Monday, December 14, 2009

Keeping a log of business mileage

Q I read the post about the Standard Mileage Rates for 2010. If I use the standard mileage rate, do I have to save my gas receipts, too?

A If you are using the standard mileage rate, all you need to keep is a log of your business-use miles. You only need to save gas receipts if you are deducting actual vehicle expenses (although you still need to keep a log).

Many small business owners fail to take full advantage of the deduction for business transportation expenses. Here's what you need to know to make sure you aren't missing this important deduction.

If you use your personal vehicle in your business, you can deduct the cost of driving and maintaining that vehicle. These transportation expenses include the ordinary and necessary costs of the following.

• Getting from one workplace to another in the course of your business or profession when you are traveling within the general area that is your tax home.
• Visiting clients or customers.
• Going to a business meeting away from your regular workplace.
• Getting from your home to a temporary workplace when you have one or more regular places of work.
• Other travel that is ordinary and necessary in your particular line of work, including travel to purchase supplies or other items necessary for your business.

You generally have the option of deducting the actual vehicle expenses or using the standard mileage rate to figure your deduction.

Actual expenses include depreciation (or lease payments), gas and oil, tires, repairs, tune-ups, insurance, loan interest, and registration fees. The standard mileage rate for business travel for 2009 has been 55 cents per mile; for 2010 the rate will be 50 cents per mile (reflecting the drop [?] in fuel prices).

If the vehicle is used exclusively for business and you are deducting actual expenses, you must save receipts.

If the vehicle is used exclusively for business and you use the standard mileage rate, all you need is the beginning and ending odometer reading for the year to figure your deduction: you do not need to save any receipts.

If you use the vehicle for both business and personal purposes, your deduction is based on the percentage of business use, and the IRS says you must keep a written log of the business use to determine and document the deduction.

The log can take any form that works for you – day planner, notes on a calendar, spreadsheet, or small notepad in the glove box. The key is to use it! The log should contain the date, number of business miles, and the business purpose of each trip.

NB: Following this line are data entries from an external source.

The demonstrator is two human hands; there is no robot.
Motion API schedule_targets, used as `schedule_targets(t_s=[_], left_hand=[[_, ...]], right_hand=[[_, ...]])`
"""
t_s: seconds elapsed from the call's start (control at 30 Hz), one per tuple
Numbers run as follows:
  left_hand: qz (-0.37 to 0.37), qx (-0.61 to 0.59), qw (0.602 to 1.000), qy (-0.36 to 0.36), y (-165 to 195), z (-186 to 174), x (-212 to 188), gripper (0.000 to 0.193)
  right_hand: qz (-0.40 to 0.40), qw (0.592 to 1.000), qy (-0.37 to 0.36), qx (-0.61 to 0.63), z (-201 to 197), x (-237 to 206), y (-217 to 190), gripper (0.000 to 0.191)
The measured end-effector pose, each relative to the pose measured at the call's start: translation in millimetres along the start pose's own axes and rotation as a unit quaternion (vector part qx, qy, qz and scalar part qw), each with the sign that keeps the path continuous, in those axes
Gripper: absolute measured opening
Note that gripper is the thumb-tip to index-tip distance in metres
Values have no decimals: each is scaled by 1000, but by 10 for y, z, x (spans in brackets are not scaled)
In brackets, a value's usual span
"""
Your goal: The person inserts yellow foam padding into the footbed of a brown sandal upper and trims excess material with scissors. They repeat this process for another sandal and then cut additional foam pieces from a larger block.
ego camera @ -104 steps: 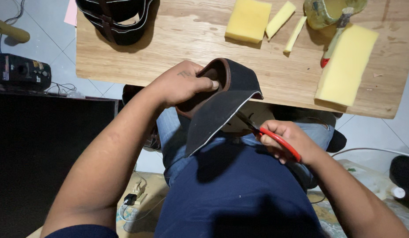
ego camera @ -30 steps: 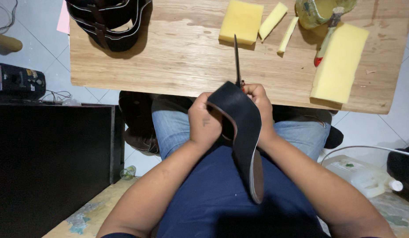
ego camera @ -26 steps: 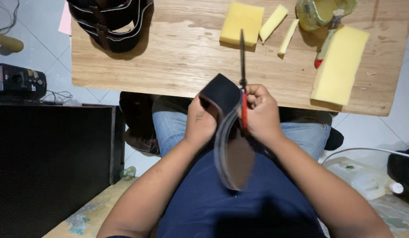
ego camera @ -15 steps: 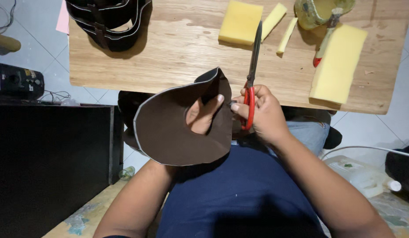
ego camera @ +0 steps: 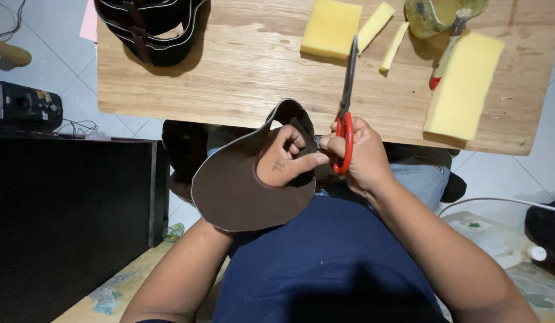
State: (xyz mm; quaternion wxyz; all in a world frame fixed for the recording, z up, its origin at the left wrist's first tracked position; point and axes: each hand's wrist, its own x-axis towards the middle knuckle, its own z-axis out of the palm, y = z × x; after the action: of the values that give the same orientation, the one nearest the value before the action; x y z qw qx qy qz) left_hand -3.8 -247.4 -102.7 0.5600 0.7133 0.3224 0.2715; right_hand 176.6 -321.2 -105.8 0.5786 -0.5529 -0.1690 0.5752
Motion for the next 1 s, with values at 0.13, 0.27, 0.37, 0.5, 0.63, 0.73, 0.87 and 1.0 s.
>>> schedule_targets(t_s=[0.13,0.27,0.37,0.5,0.63,0.73,0.87,1.0], left_hand=[[-108,-107,988,13,-119,115,-18,32],[-102,-186,976,42,-230,220,-41,18],[-102,-308,946,15,-305,247,-38,9],[-74,-231,970,21,-355,249,-58,4],[-77,-311,947,-4,-292,205,-88,5],[-97,-307,947,1,-155,186,-80,6],[-44,-17,997,55,77,154,-61,10],[-5,125,990,61,243,31,-108,8]], right_hand=[[3,1000,-9,-6,-20,0,11,28],[11,1000,-1,9,-11,9,27,27],[23,1000,11,14,13,11,53,27],[19,999,19,18,21,23,88,28],[32,998,22,49,-4,40,122,28],[16,998,5,68,-17,35,146,26],[1,998,15,64,-20,45,144,27],[-25,998,23,46,-25,28,118,28]])
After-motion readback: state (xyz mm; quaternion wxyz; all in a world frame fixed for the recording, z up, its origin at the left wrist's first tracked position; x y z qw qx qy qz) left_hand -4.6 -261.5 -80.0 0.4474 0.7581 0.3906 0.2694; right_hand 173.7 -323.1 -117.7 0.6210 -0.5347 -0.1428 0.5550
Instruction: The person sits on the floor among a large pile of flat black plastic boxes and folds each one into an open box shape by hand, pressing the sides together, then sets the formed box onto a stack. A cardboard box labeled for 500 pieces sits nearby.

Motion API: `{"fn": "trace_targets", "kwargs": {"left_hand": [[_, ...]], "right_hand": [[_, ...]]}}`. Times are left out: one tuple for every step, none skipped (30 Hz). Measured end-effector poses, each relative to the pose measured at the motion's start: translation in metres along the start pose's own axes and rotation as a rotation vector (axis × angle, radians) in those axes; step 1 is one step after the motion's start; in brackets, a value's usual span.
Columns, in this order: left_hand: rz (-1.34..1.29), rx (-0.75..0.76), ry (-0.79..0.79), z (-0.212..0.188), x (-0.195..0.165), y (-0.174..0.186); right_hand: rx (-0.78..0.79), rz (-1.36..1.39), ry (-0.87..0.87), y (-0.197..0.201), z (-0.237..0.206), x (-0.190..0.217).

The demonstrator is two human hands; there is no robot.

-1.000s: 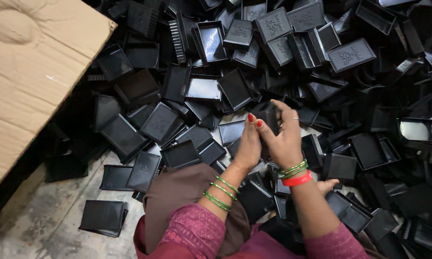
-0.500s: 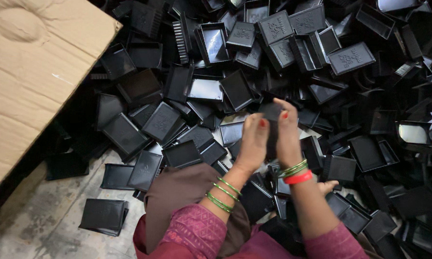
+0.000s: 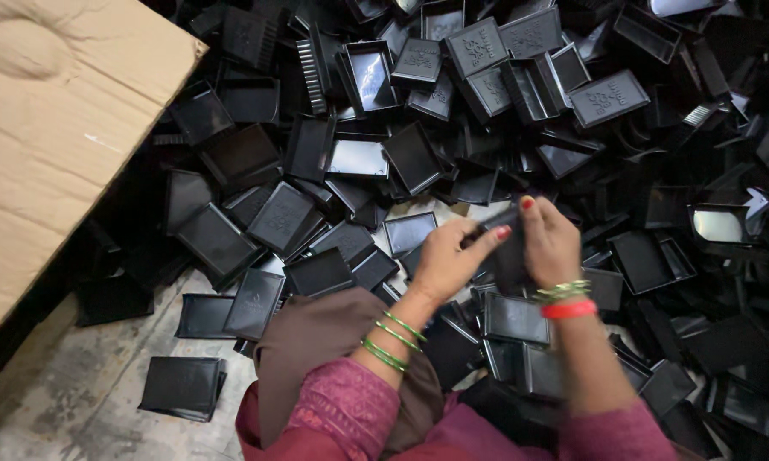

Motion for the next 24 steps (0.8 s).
{"fn": "trace_targets", "kwargs": {"left_hand": [[-0.074,0.089,-0.017,0.003,0.003,-0.003],[-0.148,0.178,-0.035,0.007,0.007,-0.004],[-0.223,0.269,-0.053,0.009,0.011,-0.003],[-0.201,0.163,-0.066,0.015,0.019,0.012],[-0.181,0.055,-0.078,0.020,0.028,0.028],[0.024,-0.091,0.005,0.024,0.044,0.045],[0.231,-0.236,0.087,0.026,0.059,0.061],[0.420,-0.292,0.053,0.027,0.067,0.067],[0.612,-0.348,0.015,0.028,0.073,0.068],[0.671,-0.231,0.111,0.032,0.091,0.058],[0.728,-0.117,0.209,0.034,0.108,0.044],[0.783,-0.008,0.309,0.034,0.124,0.030],[0.862,-0.014,0.291,0.034,0.127,0.018],[0.941,-0.021,0.277,0.034,0.130,0.006],[1.014,-0.035,0.256,0.034,0.132,-0.003],[1.085,-0.047,0.238,0.033,0.132,-0.010],[1.154,-0.059,0.220,0.033,0.131,-0.014],[1.140,-0.055,0.226,0.033,0.132,-0.016],[1.125,-0.048,0.232,0.034,0.133,-0.017],[1.110,-0.039,0.237,0.035,0.134,-0.015],[1.041,-0.038,0.254,0.037,0.135,-0.012],[0.972,-0.035,0.270,0.040,0.135,-0.009],[0.903,-0.029,0.284,0.043,0.134,-0.007],[0.746,-0.047,0.249,0.047,0.131,-0.005]], "right_hand": [[0.124,-0.123,-0.049,0.010,-0.004,-0.002],[0.247,-0.248,-0.097,0.023,-0.010,-0.004],[0.420,-0.178,-0.102,0.031,-0.023,-0.001],[0.591,-0.108,-0.111,0.035,-0.040,0.002],[0.687,-0.031,-0.215,0.041,-0.055,0.000],[0.780,0.048,-0.325,0.046,-0.071,-0.001],[0.869,0.131,-0.437,0.048,-0.082,-0.001],[0.770,0.000,-0.391,0.053,-0.074,-0.003],[0.667,-0.127,-0.345,0.053,-0.063,-0.005],[0.563,-0.250,-0.300,0.050,-0.050,-0.006],[0.505,-0.314,-0.280,0.039,-0.036,-0.008],[0.449,-0.374,-0.255,0.024,-0.020,-0.010],[0.462,-0.430,-0.220,0.003,-0.006,-0.012],[0.477,-0.486,-0.184,-0.020,0.005,-0.013],[0.499,-0.551,-0.154,-0.043,0.013,-0.015],[0.522,-0.616,-0.123,-0.061,0.018,-0.015],[0.563,-0.736,-0.131,-0.074,0.019,-0.019],[0.601,-0.858,-0.141,-0.087,0.019,-0.023],[0.637,-0.980,-0.153,-0.095,0.018,-0.025],[0.639,-1.007,-0.140,-0.099,0.017,-0.026],[0.641,-1.034,-0.130,-0.100,0.014,-0.030],[0.642,-1.062,-0.123,-0.101,0.013,-0.033],[0.622,-1.057,-0.138,-0.099,0.013,-0.038],[0.603,-1.051,-0.156,-0.096,0.013,-0.043]]}}
Point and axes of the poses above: each hand's wrist, its own z-axis towards the middle knuckle, its own y-axis out of the back of the hand, x = y × z, the point moved 7 cm from there along z, towards the middle knuckle, and after that the axes turned 7 degrees about y, right-handed, at the moved point
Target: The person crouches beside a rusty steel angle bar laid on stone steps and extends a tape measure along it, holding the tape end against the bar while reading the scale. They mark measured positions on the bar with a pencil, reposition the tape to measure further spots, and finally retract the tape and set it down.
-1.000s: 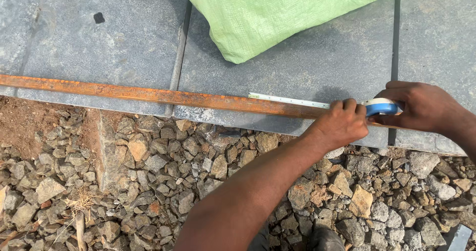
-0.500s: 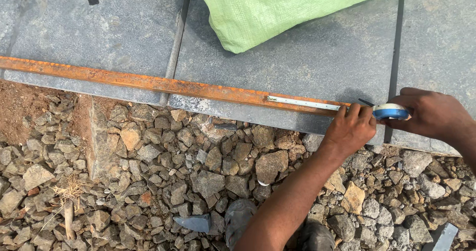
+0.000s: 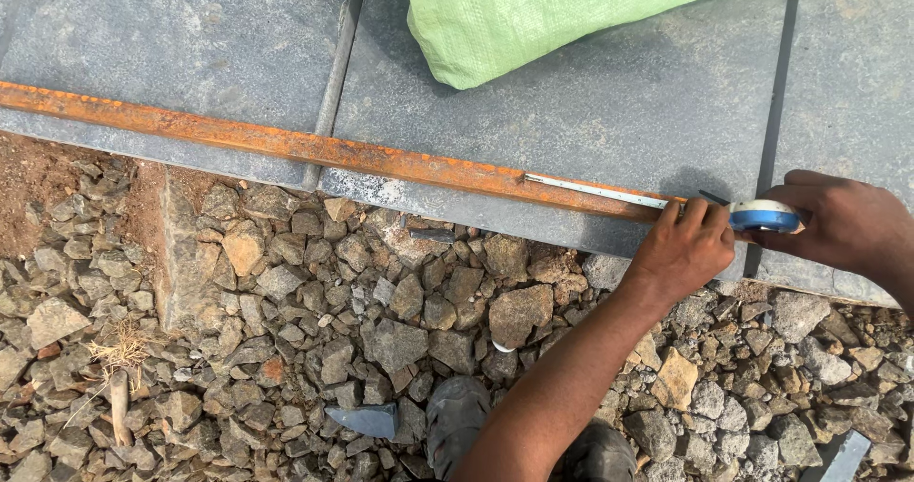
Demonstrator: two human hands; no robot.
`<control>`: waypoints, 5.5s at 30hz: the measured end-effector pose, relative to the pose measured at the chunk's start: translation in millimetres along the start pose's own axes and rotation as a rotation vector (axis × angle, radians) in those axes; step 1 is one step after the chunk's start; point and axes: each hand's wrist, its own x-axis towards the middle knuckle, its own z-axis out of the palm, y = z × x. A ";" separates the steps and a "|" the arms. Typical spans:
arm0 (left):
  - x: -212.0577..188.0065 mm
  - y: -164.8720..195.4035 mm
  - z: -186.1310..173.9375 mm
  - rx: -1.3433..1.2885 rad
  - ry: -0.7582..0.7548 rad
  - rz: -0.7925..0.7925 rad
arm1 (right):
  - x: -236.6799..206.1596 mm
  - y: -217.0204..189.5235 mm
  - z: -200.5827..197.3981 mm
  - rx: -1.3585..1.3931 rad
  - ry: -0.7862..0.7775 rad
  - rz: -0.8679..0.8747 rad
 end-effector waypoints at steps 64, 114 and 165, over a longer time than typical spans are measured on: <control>-21.1 23.5 -0.5 0.013 -0.092 0.027 | 62.1 -86.4 -31.4 0.782 -0.012 -0.251; -25.4 13.1 13.4 0.109 -0.073 0.072 | 51.0 -100.9 -37.0 0.529 0.177 -0.238; -25.1 14.3 7.8 0.053 -0.043 0.038 | 53.8 -101.5 -36.1 0.517 0.096 -0.223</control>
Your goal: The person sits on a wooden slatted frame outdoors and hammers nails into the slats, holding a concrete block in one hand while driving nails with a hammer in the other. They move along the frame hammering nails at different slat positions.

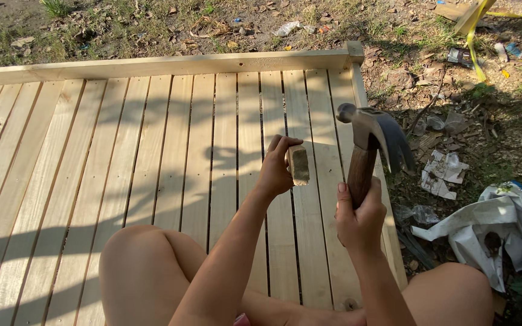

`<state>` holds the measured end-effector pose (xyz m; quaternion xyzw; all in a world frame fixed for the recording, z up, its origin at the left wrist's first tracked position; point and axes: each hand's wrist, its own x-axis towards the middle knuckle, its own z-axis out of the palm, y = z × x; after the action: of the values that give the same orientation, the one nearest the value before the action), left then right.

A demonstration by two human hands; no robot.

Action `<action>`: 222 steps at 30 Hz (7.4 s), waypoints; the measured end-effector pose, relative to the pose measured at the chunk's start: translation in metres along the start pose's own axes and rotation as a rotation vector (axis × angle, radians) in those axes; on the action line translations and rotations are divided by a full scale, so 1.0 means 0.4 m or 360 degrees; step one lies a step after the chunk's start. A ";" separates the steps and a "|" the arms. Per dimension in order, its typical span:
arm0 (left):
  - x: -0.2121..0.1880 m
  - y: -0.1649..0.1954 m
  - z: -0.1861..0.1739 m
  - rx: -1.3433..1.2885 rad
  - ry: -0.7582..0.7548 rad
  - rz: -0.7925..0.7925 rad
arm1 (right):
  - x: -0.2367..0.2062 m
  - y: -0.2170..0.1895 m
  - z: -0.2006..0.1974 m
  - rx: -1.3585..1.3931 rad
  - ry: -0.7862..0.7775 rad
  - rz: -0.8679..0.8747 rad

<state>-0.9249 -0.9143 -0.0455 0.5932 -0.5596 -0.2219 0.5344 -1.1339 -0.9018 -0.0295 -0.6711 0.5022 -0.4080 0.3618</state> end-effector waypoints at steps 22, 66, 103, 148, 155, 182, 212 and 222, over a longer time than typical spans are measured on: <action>-0.024 0.113 0.006 0.0177 0.0031 -0.0011 | -0.053 0.091 -0.123 0.0669 -0.0342 0.1219; -0.017 0.095 0.148 0.0020 0.0232 0.0126 | -0.239 -0.008 -0.184 -0.0137 0.0280 -0.1038; 0.019 0.074 0.160 0.0108 0.0073 0.0046 | -0.172 0.068 -0.186 0.0851 0.0173 0.0229; 0.074 0.038 0.114 -0.0167 -0.0085 -0.0022 | -0.010 0.202 -0.006 -0.0606 -0.0407 0.0577; 0.077 0.023 0.116 -0.0188 -0.0135 -0.0049 | -0.021 0.112 -0.063 0.0370 0.0168 -0.0132; 0.094 0.061 0.077 -0.0243 -0.0213 -0.0079 | 0.011 0.157 0.026 -0.0698 -0.0449 0.0405; -0.185 -0.012 -0.083 0.0506 0.0226 -0.1601 | -0.010 0.118 0.088 -0.0556 -0.0378 0.0022; -0.140 -0.002 0.026 0.0497 0.0192 -0.1604 | 0.020 0.108 0.075 0.0013 -0.0513 0.0916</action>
<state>-0.9490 -0.8681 -0.0685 0.8729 -0.1997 -0.3307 0.2979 -1.1214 -0.9172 -0.0788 -0.5562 0.6057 -0.1796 0.5399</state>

The IRS has become increasingly picky about documentation for vehicle expenses. They can deny a deduction based on estimates. So I strongly encourage you to keep good records to document your vehicle expenses.

To start the year off right, make it a New Year’s habits to write down the January 1st mileage on each of your vehicles.

Notes: you can still deduct state and local personal property tax on the vehicle, parking fees, and tolls, whether you claim actual expenses or the standard mileage rate. Commuting for an employee is not deductible, but travel between two jobs in the same day may be.